_Work order_
From the listing that follows, reproduce only the lines from the one holding "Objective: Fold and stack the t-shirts" through the one holding "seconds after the", both included, with no pictures.
--- Exercise data Enclosed Below ---
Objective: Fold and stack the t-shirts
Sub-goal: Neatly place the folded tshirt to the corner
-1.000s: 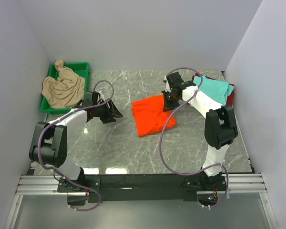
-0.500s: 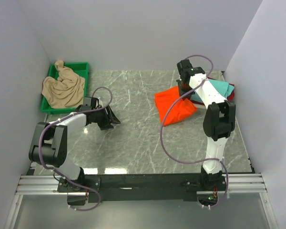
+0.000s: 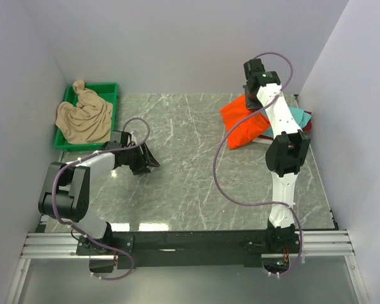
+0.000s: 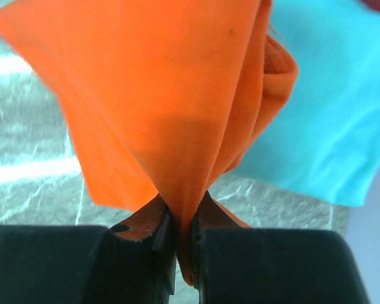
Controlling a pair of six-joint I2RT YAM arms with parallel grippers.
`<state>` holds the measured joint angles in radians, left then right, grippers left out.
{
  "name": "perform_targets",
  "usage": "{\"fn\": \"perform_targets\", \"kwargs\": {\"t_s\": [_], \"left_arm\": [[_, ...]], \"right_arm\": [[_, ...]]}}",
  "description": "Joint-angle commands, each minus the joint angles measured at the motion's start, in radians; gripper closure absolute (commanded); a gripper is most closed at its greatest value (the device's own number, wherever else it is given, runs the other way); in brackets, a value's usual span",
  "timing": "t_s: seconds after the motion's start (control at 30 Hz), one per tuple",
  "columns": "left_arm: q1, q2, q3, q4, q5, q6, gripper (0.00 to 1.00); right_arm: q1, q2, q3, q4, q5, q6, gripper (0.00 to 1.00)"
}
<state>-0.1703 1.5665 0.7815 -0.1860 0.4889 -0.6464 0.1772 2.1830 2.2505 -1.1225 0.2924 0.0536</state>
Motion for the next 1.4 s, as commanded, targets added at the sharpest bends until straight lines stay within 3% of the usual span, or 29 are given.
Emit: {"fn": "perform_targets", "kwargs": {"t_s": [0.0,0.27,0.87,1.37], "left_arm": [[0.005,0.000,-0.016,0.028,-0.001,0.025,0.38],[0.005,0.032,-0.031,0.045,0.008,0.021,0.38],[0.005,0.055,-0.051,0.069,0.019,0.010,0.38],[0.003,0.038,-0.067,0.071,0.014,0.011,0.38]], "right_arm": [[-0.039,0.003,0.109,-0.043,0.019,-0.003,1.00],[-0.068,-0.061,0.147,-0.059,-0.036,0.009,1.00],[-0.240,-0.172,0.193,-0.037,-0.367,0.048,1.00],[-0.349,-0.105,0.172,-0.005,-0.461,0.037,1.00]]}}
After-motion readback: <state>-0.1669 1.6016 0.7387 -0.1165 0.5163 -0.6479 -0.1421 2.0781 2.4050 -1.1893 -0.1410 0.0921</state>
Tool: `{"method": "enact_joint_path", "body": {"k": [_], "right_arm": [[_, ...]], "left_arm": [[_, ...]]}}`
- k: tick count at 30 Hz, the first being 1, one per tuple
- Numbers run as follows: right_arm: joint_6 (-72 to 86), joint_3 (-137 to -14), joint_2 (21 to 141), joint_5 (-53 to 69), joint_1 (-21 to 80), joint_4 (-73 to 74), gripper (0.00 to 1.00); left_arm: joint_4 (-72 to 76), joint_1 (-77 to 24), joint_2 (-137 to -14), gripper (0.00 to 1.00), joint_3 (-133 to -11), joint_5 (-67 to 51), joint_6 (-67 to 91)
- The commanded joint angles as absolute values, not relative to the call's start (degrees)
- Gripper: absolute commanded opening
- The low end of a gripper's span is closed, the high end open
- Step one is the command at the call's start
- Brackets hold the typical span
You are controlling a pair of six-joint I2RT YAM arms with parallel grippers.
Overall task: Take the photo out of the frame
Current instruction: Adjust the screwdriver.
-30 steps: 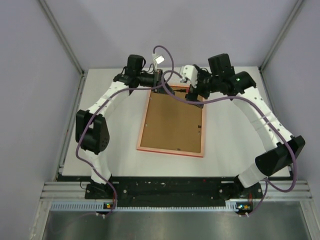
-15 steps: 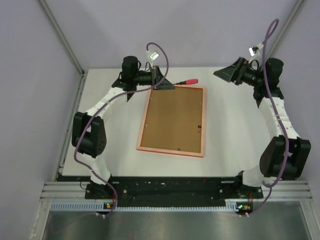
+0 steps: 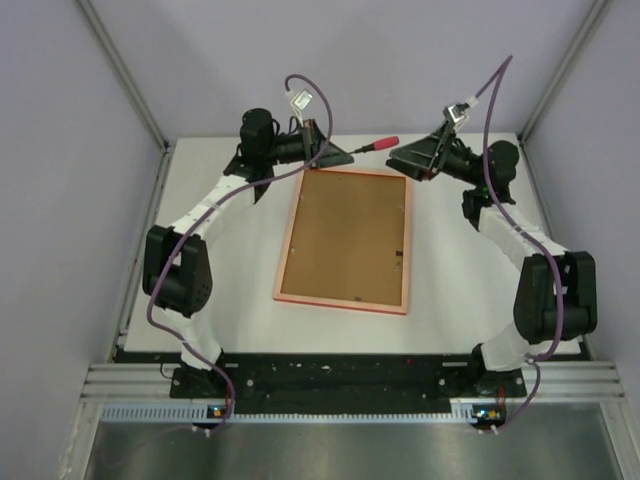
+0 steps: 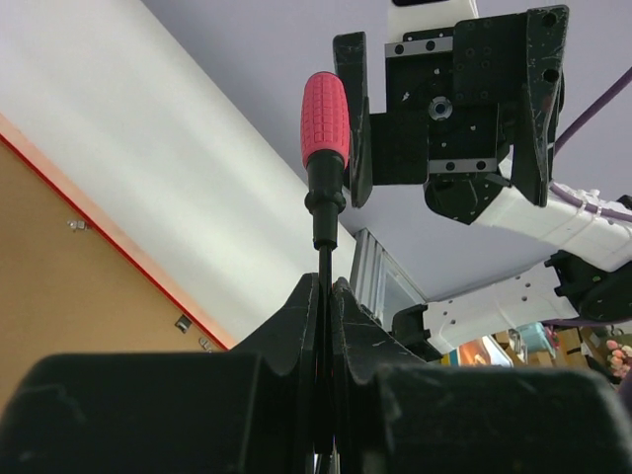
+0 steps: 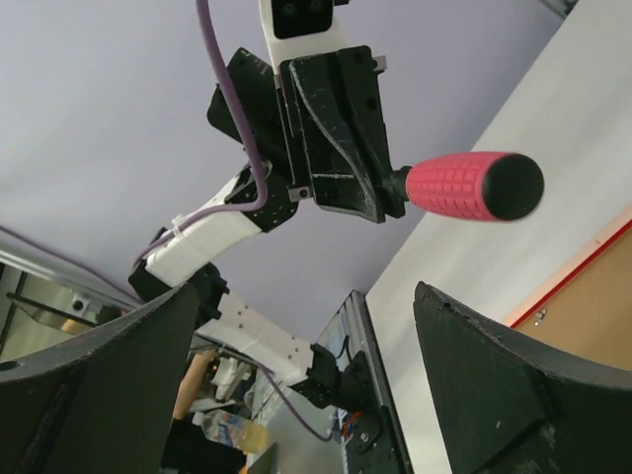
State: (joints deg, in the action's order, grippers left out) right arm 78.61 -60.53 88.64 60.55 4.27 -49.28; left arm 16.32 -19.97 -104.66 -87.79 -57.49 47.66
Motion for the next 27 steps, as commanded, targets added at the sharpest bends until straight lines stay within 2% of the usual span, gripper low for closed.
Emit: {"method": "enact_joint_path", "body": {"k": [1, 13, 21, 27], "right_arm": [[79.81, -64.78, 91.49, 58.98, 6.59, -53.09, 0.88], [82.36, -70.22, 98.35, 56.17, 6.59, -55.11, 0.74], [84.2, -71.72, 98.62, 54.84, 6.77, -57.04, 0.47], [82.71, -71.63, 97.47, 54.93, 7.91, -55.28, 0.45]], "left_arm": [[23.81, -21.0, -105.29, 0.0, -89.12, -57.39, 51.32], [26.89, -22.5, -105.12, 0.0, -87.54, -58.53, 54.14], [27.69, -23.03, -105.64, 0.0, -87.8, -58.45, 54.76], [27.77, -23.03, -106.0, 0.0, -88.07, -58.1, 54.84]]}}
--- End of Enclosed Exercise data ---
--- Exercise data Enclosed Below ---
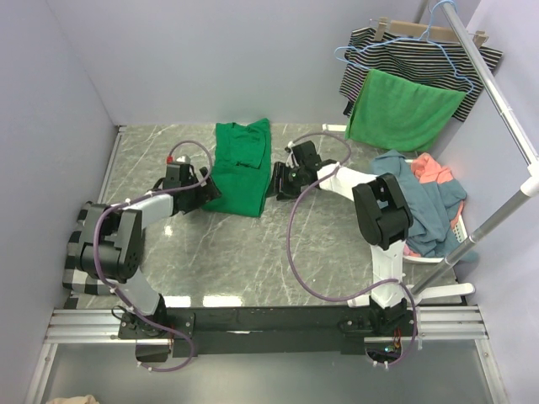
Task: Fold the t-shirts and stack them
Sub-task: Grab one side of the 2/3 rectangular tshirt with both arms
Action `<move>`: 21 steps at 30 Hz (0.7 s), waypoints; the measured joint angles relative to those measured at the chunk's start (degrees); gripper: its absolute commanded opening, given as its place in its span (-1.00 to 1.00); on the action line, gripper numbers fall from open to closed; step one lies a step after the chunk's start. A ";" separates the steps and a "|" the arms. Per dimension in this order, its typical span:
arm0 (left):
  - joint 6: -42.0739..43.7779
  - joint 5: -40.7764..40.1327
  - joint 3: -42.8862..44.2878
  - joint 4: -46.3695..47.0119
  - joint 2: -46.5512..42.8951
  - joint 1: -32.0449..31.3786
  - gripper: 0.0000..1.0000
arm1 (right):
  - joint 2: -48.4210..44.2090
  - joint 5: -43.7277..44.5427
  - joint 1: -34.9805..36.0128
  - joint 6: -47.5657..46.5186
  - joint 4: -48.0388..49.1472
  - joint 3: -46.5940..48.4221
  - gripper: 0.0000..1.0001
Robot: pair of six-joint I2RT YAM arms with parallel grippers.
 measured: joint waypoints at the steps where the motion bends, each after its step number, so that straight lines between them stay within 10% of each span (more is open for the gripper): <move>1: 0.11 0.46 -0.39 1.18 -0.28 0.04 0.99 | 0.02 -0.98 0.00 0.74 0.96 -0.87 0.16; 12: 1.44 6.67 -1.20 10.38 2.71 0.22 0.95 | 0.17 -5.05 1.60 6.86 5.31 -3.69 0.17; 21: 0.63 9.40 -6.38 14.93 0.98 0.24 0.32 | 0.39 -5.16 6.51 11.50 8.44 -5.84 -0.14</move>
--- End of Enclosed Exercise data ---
_Response to this task_
Objective: Fold and stack the t-shirts
Sub-goal: Neatly place the folded tshirt to the corner
-1.000s: 
-0.500s: 
+0.000s: 
+0.000s: 
Controlling a pair of six-joint I2RT YAM arms with parallel grippers.
`<state>` holds the measured joint angles in radians, left then right, grippers left out.
{
  "name": "perform_targets",
  "usage": "{\"fn\": \"perform_targets\", \"kwargs\": {\"t_s\": [_], \"left_arm\": [[_, ...]], \"right_arm\": [[_, ...]]}}",
  "description": "Joint-angle commands, each minus the joint angles measured at the motion's start, in radians; gripper closure absolute (commanded); a gripper is most closed at its greatest value (the device's own number, wherever else it is given, runs the other way); in brackets, a value's usual span",
  "timing": "t_s: seconds after the motion's start (control at 30 Hz), one per tuple",

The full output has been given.